4) Have fun – care does not mean lack of passion… Blogs are intellectual and verbal and concise. Sex is not (unless you go in for that sort of thing). Sex should be visceral as well as intellectual, expressive and expansive, however you express and expand yourself. It means blurring the boundaries between yourself and someone else. So I can only talk about one aspect – the intellectual moral one. There is a much more emotional moral one to attend to as well. And there is a letting go. Hopefully, these posts have given you some rational tools, with which you can prepare a place to be far less rational (but just as considerate).
5) Finally, be forgiving, both of yourself and others. If you don’t look like a fool when having sex, you’re not doing it right. God made us vulnerable and fragile and silly, perhaps so that we would never make the mistake of thinking we were perfect. Sex should be about sharing things you’ve never shared before and discovering things you didn’t know about yourself. They will be raw and unrefined; just another reason to take things slowly. It’s not about getting it right. It is about being honest and kind.
The process is never ideal.

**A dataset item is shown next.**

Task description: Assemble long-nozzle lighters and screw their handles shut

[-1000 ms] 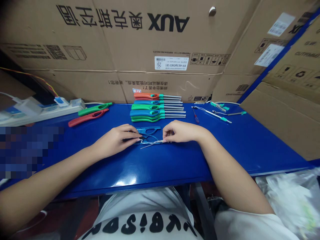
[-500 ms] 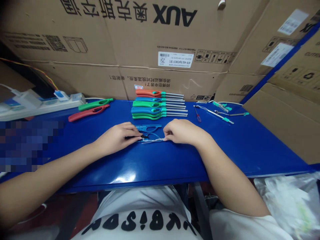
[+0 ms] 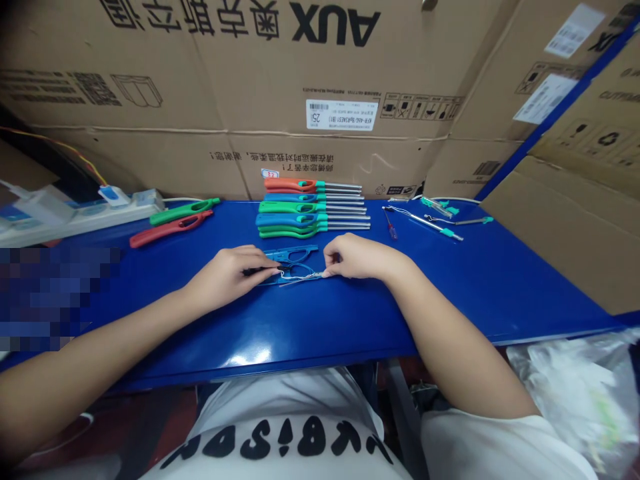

It couldn’t be. Every person is different and every relationship is different. I didn’t write this as an excuse to judge people who do it differently. I wrote it as a meditation for people who want to do it right – for whatever value of right they (with God’s help) come to. And I really think being honest and kind and careful at whatever stage you find yourself will make the whole process more rewarding for everyone.
I write with the hope that we, as a society, can learn to be more open about these difficult issues. They are important in Christianity because they are important in life. And talking about our hopes, fears, and expectations helps. For me, the good news of Jesus Christ means that our humanity may be fulfilled by attending to the love God has for us and the opportunity to love one another – and valuing that love, in joy and humility, above all else. Where better for such love to play out than in sexuality? (And where else can it be so diverted?) You may well disagree with me. I’d love to hear if you do. I may change my position or a I may not but both of us will know a little more about our priorities and about our selves.